We have to write the **__init__()** and **forward()** methods, and PyTorch will automatically generate a **backward()** method for computing the gradients for the backward pass.

In [None]:
class Net(nn.Module):
    def __init__(self, input_size, hidden_size, num_classes):
        super(Net, self).__init__()
        self.fc1 = nn.Linear(input_size, hidden_size) 
        self.relu = nn.ReLU()
        self.fc2 = nn.Linear(hidden_size, num_classes)
        self.softmax = nn.Softmax(dim=1)

    def forward(self, x):
        out = self.fc1(x)
        out = self.relu(out)
        out = self.fc2(out)
        out = self.softmax(out)
        return out

#### Creating a neural network object

In [None]:
net = Net(input_size, hidden_size, num_classes)

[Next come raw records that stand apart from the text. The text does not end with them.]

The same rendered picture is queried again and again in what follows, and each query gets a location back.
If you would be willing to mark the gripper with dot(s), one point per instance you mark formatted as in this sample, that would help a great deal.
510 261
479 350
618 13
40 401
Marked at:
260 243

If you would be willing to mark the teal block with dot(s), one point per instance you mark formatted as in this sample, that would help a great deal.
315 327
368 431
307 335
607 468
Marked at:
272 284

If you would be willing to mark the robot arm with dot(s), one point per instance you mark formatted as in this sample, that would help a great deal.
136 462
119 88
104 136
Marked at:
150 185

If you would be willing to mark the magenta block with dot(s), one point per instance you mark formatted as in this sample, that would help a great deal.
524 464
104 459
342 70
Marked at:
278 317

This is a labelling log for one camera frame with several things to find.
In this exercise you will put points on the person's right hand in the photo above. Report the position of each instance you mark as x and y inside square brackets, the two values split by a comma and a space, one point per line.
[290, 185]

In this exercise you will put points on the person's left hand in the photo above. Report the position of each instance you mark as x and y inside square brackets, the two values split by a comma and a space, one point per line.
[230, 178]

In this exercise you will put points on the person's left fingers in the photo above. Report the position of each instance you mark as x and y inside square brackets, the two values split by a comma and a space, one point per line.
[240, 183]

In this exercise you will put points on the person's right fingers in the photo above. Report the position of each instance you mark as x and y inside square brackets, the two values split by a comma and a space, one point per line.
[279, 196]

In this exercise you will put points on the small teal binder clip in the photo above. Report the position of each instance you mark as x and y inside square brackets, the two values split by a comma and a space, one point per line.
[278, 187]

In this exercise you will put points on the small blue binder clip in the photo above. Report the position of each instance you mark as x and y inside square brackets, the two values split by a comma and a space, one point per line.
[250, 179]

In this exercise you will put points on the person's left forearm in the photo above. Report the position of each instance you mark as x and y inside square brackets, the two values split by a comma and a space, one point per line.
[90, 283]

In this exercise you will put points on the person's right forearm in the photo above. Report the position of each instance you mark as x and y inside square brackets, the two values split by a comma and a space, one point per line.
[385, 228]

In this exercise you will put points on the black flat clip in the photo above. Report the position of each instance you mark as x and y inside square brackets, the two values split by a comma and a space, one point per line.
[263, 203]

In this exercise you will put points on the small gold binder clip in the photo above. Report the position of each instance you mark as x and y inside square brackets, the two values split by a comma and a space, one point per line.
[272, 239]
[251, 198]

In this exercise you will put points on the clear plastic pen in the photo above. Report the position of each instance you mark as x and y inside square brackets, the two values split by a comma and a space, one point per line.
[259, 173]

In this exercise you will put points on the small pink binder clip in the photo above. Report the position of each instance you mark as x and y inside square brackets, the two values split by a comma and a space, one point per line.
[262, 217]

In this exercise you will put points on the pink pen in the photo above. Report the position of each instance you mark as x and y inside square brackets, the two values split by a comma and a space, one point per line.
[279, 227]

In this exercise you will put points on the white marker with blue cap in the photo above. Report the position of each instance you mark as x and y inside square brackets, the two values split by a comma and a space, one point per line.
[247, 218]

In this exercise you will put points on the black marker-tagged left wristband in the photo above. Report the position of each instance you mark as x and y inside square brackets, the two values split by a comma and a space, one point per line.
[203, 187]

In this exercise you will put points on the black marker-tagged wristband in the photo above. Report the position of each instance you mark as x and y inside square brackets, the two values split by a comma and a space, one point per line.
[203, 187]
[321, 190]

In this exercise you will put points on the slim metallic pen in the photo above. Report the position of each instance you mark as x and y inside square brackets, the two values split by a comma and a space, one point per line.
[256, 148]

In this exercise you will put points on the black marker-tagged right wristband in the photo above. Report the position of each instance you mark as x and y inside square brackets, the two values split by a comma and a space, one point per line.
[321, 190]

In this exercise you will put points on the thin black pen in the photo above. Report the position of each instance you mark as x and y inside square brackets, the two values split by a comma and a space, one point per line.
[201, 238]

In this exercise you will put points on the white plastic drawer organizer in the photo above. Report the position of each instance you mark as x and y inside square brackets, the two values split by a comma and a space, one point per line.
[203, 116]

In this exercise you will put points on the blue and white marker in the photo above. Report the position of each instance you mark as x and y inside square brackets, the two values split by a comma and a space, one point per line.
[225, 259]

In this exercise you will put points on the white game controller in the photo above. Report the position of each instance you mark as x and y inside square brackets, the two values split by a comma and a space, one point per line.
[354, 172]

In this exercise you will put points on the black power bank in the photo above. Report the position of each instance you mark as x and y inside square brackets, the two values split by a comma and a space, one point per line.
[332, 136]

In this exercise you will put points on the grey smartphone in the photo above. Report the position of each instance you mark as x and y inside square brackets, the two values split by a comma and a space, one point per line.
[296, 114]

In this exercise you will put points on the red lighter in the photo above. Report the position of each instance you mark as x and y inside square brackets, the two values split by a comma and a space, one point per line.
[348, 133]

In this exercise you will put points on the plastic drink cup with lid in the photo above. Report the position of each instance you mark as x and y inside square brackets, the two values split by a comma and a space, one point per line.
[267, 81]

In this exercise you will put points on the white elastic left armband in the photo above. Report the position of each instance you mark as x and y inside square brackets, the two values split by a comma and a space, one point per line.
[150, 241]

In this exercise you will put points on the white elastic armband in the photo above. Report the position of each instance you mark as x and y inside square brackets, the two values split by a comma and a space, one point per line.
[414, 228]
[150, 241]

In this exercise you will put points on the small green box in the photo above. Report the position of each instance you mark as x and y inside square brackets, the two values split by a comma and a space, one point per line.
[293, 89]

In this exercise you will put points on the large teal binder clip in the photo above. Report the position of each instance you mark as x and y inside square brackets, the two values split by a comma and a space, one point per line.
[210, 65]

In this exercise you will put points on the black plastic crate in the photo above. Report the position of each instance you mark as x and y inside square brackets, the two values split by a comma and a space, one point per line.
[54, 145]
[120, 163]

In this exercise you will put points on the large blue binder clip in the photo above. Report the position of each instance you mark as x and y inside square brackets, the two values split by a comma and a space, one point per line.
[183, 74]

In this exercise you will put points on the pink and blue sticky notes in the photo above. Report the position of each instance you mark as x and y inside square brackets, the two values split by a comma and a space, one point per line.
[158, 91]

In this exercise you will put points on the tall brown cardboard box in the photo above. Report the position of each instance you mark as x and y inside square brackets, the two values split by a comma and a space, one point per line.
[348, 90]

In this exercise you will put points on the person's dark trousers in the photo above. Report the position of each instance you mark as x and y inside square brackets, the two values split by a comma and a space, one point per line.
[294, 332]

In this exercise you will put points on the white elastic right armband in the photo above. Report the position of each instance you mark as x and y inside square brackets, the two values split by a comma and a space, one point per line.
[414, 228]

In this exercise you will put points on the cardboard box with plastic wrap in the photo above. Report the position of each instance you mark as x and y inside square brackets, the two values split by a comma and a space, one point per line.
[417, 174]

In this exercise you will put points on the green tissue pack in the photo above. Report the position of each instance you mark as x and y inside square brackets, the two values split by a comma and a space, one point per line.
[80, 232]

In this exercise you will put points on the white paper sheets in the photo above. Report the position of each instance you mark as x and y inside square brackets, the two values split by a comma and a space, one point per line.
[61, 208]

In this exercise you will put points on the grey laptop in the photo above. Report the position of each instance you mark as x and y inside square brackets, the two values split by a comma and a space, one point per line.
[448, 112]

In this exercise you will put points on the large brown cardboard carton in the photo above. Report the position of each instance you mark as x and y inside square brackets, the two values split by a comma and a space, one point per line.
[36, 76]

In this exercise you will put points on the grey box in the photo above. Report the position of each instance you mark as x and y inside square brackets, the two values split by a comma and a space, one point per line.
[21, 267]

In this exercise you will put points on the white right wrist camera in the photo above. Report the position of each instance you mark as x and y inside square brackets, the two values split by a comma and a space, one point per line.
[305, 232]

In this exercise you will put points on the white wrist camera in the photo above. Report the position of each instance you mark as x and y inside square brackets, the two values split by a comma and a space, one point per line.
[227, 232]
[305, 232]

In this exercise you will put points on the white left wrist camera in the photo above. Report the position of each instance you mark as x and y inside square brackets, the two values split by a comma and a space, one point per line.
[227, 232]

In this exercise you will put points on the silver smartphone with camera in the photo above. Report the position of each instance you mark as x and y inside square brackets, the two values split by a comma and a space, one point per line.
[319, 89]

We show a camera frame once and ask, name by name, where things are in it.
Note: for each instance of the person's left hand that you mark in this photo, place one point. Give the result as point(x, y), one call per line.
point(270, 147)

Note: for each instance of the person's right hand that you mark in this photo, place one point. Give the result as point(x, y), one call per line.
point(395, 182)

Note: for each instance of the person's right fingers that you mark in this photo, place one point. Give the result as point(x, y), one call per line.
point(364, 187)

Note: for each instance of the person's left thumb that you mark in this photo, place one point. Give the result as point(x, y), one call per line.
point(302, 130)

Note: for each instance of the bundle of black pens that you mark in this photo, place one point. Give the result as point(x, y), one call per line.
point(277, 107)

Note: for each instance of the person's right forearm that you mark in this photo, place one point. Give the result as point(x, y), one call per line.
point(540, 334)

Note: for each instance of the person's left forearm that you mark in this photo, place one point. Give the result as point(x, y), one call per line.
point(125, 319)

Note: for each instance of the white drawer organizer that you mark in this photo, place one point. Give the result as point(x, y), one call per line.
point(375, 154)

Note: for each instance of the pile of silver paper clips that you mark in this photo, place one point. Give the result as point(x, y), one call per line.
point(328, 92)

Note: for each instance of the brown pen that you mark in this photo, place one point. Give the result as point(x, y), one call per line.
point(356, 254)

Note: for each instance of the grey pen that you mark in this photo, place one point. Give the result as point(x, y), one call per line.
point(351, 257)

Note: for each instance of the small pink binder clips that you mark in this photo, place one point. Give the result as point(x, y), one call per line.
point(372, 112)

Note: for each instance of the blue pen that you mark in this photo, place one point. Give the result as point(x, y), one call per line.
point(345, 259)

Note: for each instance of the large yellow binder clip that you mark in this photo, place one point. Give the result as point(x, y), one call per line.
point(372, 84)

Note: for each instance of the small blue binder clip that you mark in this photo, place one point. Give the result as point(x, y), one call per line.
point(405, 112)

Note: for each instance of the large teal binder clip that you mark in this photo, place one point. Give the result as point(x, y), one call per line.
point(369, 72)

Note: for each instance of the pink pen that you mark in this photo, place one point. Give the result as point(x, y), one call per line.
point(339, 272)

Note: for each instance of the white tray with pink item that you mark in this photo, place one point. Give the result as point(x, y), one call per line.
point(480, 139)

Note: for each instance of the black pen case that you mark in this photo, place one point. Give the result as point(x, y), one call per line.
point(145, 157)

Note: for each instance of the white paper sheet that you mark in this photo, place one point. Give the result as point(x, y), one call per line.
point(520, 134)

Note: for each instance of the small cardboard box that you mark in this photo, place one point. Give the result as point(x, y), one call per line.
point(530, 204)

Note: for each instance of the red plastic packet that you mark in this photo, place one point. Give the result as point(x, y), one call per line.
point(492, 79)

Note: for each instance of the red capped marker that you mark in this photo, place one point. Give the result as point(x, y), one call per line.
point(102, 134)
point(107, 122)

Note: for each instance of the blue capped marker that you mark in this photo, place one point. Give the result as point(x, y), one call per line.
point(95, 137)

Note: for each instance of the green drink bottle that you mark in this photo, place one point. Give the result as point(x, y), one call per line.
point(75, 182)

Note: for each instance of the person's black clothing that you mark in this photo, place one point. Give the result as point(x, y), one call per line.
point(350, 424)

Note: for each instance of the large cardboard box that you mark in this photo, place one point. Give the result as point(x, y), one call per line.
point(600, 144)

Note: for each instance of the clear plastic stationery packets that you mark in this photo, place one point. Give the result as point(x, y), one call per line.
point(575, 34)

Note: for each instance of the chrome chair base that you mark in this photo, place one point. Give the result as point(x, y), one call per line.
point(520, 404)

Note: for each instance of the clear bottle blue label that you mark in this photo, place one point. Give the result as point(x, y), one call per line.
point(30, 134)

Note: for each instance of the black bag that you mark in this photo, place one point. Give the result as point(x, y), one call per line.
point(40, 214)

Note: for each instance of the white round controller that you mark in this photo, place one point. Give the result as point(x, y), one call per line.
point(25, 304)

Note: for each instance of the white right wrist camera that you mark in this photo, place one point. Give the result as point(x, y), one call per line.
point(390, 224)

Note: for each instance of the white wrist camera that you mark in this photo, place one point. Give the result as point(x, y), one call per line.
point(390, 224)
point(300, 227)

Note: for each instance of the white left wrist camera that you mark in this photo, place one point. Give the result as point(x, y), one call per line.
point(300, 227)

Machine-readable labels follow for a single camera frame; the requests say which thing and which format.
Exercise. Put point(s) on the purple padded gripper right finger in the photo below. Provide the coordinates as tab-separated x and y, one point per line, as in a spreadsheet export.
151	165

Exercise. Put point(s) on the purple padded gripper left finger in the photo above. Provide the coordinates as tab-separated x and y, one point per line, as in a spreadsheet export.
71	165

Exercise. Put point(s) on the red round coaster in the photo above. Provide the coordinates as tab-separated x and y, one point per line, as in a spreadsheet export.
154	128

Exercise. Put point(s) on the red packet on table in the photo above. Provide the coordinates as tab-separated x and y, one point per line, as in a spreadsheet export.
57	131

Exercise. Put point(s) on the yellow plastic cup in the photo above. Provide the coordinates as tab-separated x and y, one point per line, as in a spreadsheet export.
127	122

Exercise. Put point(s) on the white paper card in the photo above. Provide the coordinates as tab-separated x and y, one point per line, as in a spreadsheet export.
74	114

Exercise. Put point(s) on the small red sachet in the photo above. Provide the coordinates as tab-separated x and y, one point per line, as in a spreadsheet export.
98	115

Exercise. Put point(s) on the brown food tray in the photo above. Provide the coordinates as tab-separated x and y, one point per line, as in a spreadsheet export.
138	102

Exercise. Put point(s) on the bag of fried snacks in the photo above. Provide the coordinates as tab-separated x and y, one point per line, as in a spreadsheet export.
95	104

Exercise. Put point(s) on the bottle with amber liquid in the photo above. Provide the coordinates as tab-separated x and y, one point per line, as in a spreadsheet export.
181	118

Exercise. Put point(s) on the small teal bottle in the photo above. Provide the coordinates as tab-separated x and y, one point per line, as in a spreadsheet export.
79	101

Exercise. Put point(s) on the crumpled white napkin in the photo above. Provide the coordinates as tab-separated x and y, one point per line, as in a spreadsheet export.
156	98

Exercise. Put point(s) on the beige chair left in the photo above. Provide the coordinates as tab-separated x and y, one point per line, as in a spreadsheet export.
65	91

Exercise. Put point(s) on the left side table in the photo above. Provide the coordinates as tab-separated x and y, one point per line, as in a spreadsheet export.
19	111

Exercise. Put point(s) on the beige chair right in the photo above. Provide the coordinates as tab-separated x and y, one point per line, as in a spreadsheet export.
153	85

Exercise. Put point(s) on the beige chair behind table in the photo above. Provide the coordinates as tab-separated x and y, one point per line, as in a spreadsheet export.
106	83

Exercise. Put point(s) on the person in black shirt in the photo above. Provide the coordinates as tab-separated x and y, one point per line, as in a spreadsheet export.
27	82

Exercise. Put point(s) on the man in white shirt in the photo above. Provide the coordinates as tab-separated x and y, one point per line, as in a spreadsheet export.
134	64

#### 3. Loss and Optimizer

We shall use the Cross Entropy Loss function as the loss.

In [None]:
criterion = nn.CrossEntropyLoss()

We shall use SGD as the optimizer.

In [None]:
optimizer = torch.optim.SGD(net.parameters(), lr=learning_rate)  

#### 4. Train the Model

In [None]:
# In each epoch
for epoch in range(num_epochs):
    net.train(True)
    # For each batch of images in train set
    for i, (images, labels) in enumerate(train_loader):
        
        images = images.view(-1, 28*28)
        labels = labels
        
        # Initialize gradients to 0
        optimizer.zero_grad()
        
        # Forward pass (this calls the "forward" function within Net)
        outputs = net(images)
        
        # Find the loss
        loss = criterion(outputs, labels)
        
        # Find the gradients of all weights using the loss
        loss.backward()
        
        # Update the weights using the optimizer
        # For e.g.: w = w - (delta_w)*lr
        optimizer.step()
        
        if (i+1) % 1000 == 0:
            print ('Epoch [%d/%d], Step [%d/%d], Loss: %.4f' 
                   %(epoch+1, num_epochs, i+1, len(train_dataset)//batch_size, loss.item()))


#### 5. Test the Model

In [None]:
correct = 0
total = 0
# For each batch of images in test set
for images, labels in test_loader:
    net.eval()
    # Get the images
    images = images.view(-1, 28*28)
    
    # Find the output by doing a forward pass through the network
    outputs = net(images)
    
    # Find the class of each sample by taking a max across the probabilities of each class
    _, predicted = torch.max(outputs.data, 1)
    
    # Increment 'total', and 'correct' according to whether the prediction was correct or not
    total += labels.size(0)
    correct += (predicted.cpu() == labels).sum()

print('Accuracy of the network on the 10000 test images: %d %%' % (100 * correct / total))


#### Exercise 1:

Play with number of epochs, batch_size, hidden layer size, non-linearity, etc.